• **WORK REQUIRED**:
Every record below should be repeated exactly. Omit the pictures.

[Opening DATA UNDER STUDY section]

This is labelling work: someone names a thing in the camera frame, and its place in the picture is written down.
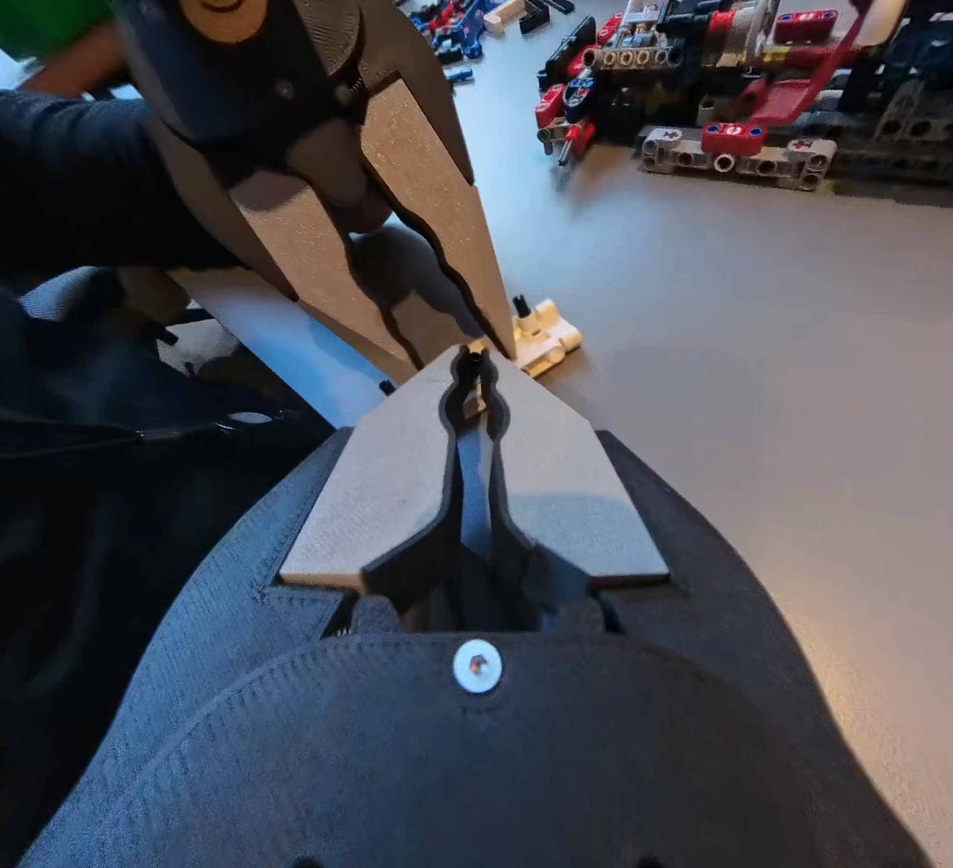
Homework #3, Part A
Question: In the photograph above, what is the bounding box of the person's left forearm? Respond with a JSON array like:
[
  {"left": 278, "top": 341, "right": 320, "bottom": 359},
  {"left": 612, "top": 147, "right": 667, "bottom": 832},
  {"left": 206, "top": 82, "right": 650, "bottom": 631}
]
[{"left": 0, "top": 90, "right": 243, "bottom": 281}]

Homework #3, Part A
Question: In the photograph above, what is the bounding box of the person's left hand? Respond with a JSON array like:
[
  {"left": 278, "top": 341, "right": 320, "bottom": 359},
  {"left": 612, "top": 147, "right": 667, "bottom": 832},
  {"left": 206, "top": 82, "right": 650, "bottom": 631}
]
[{"left": 18, "top": 25, "right": 142, "bottom": 98}]

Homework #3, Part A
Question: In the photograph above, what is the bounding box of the pile of toy bricks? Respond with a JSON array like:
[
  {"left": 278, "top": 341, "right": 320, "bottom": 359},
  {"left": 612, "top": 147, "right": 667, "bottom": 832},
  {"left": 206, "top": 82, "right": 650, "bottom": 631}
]
[{"left": 406, "top": 0, "right": 578, "bottom": 87}]

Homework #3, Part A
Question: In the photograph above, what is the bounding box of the person's torso in dark clothing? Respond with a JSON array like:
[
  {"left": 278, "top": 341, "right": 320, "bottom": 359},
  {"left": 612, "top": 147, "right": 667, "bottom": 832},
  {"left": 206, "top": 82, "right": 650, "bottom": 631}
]
[{"left": 0, "top": 280, "right": 336, "bottom": 868}]

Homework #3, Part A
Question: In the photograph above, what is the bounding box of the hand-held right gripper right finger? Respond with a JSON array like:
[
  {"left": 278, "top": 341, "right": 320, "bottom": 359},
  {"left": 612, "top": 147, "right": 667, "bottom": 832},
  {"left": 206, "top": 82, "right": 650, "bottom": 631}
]
[{"left": 487, "top": 354, "right": 671, "bottom": 590}]

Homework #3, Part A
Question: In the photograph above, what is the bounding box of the white toy brick panel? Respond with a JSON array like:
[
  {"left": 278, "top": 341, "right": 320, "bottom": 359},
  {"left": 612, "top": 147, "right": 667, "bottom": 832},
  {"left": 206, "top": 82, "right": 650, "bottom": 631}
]
[{"left": 510, "top": 295, "right": 583, "bottom": 379}]

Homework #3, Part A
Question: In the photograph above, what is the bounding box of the toy brick car model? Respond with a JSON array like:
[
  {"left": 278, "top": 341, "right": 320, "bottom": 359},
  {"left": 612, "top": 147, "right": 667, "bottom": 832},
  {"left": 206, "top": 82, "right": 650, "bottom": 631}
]
[{"left": 535, "top": 0, "right": 953, "bottom": 193}]

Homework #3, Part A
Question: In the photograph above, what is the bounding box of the light grey desk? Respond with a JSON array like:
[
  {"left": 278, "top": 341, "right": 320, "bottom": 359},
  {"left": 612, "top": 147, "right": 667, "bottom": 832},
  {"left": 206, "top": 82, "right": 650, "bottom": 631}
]
[{"left": 167, "top": 0, "right": 953, "bottom": 868}]

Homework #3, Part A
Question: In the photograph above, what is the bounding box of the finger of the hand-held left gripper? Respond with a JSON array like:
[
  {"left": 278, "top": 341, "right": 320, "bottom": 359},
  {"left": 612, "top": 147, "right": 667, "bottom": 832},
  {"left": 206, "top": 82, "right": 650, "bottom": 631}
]
[
  {"left": 229, "top": 177, "right": 425, "bottom": 387},
  {"left": 359, "top": 73, "right": 518, "bottom": 363}
]

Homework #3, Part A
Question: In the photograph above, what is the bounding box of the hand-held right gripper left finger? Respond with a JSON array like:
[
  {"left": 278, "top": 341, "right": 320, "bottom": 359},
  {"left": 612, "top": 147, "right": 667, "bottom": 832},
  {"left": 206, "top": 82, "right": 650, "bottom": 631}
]
[{"left": 277, "top": 345, "right": 469, "bottom": 594}]

[Closing DATA UNDER STUDY section]

• **EXERCISE RESULT**:
This is labelling work: someone names a thing in the camera frame, and its place in the picture is written down.
Homework #3, Part A
Question: In the photograph above, what is the bounding box of the person's left forearm? Respond with a JSON array like:
[
  {"left": 278, "top": 341, "right": 320, "bottom": 359},
  {"left": 612, "top": 147, "right": 667, "bottom": 832},
  {"left": 206, "top": 82, "right": 650, "bottom": 631}
]
[{"left": 0, "top": 90, "right": 243, "bottom": 281}]

Homework #3, Part A
Question: In the photograph above, what is the bounding box of the person's left hand? Respond with a JSON array like:
[
  {"left": 278, "top": 341, "right": 320, "bottom": 359},
  {"left": 612, "top": 147, "right": 667, "bottom": 832},
  {"left": 206, "top": 82, "right": 650, "bottom": 631}
]
[{"left": 18, "top": 25, "right": 142, "bottom": 98}]

Homework #3, Part A
Question: In the photograph above, what is the bounding box of the pile of toy bricks? Respond with a JSON array like:
[
  {"left": 278, "top": 341, "right": 320, "bottom": 359},
  {"left": 612, "top": 147, "right": 667, "bottom": 832},
  {"left": 206, "top": 82, "right": 650, "bottom": 631}
]
[{"left": 406, "top": 0, "right": 578, "bottom": 87}]

Homework #3, Part A
Question: In the photograph above, what is the bounding box of the person's torso in dark clothing? Respond with a JSON array like:
[
  {"left": 278, "top": 341, "right": 320, "bottom": 359},
  {"left": 612, "top": 147, "right": 667, "bottom": 832},
  {"left": 206, "top": 82, "right": 650, "bottom": 631}
]
[{"left": 0, "top": 280, "right": 336, "bottom": 868}]

Homework #3, Part A
Question: In the photograph above, what is the bounding box of the hand-held right gripper right finger? Respond with a JSON array like:
[
  {"left": 278, "top": 341, "right": 320, "bottom": 359},
  {"left": 612, "top": 147, "right": 667, "bottom": 832},
  {"left": 206, "top": 82, "right": 650, "bottom": 631}
]
[{"left": 487, "top": 354, "right": 671, "bottom": 590}]

Homework #3, Part A
Question: In the photograph above, what is the bounding box of the white toy brick panel? Respond with a JSON array like:
[
  {"left": 278, "top": 341, "right": 320, "bottom": 359},
  {"left": 612, "top": 147, "right": 667, "bottom": 832},
  {"left": 206, "top": 82, "right": 650, "bottom": 631}
]
[{"left": 510, "top": 295, "right": 583, "bottom": 379}]

Homework #3, Part A
Question: In the photograph above, what is the bounding box of the toy brick car model? Respond with a JSON array like:
[
  {"left": 278, "top": 341, "right": 320, "bottom": 359},
  {"left": 612, "top": 147, "right": 667, "bottom": 832},
  {"left": 206, "top": 82, "right": 650, "bottom": 631}
]
[{"left": 535, "top": 0, "right": 953, "bottom": 193}]

Homework #3, Part A
Question: In the photograph above, what is the bounding box of the light grey desk? Respond with a JSON array like:
[
  {"left": 278, "top": 341, "right": 320, "bottom": 359},
  {"left": 612, "top": 147, "right": 667, "bottom": 832},
  {"left": 206, "top": 82, "right": 650, "bottom": 631}
]
[{"left": 167, "top": 0, "right": 953, "bottom": 868}]

Homework #3, Part A
Question: In the photograph above, what is the bounding box of the finger of the hand-held left gripper? Respond with a JSON array like:
[
  {"left": 278, "top": 341, "right": 320, "bottom": 359},
  {"left": 612, "top": 147, "right": 667, "bottom": 832},
  {"left": 206, "top": 82, "right": 650, "bottom": 631}
]
[
  {"left": 229, "top": 177, "right": 425, "bottom": 387},
  {"left": 359, "top": 73, "right": 518, "bottom": 363}
]

Homework #3, Part A
Question: In the photograph above, what is the bounding box of the hand-held right gripper left finger? Respond with a JSON array like:
[
  {"left": 278, "top": 341, "right": 320, "bottom": 359},
  {"left": 612, "top": 147, "right": 667, "bottom": 832},
  {"left": 206, "top": 82, "right": 650, "bottom": 631}
]
[{"left": 277, "top": 345, "right": 469, "bottom": 594}]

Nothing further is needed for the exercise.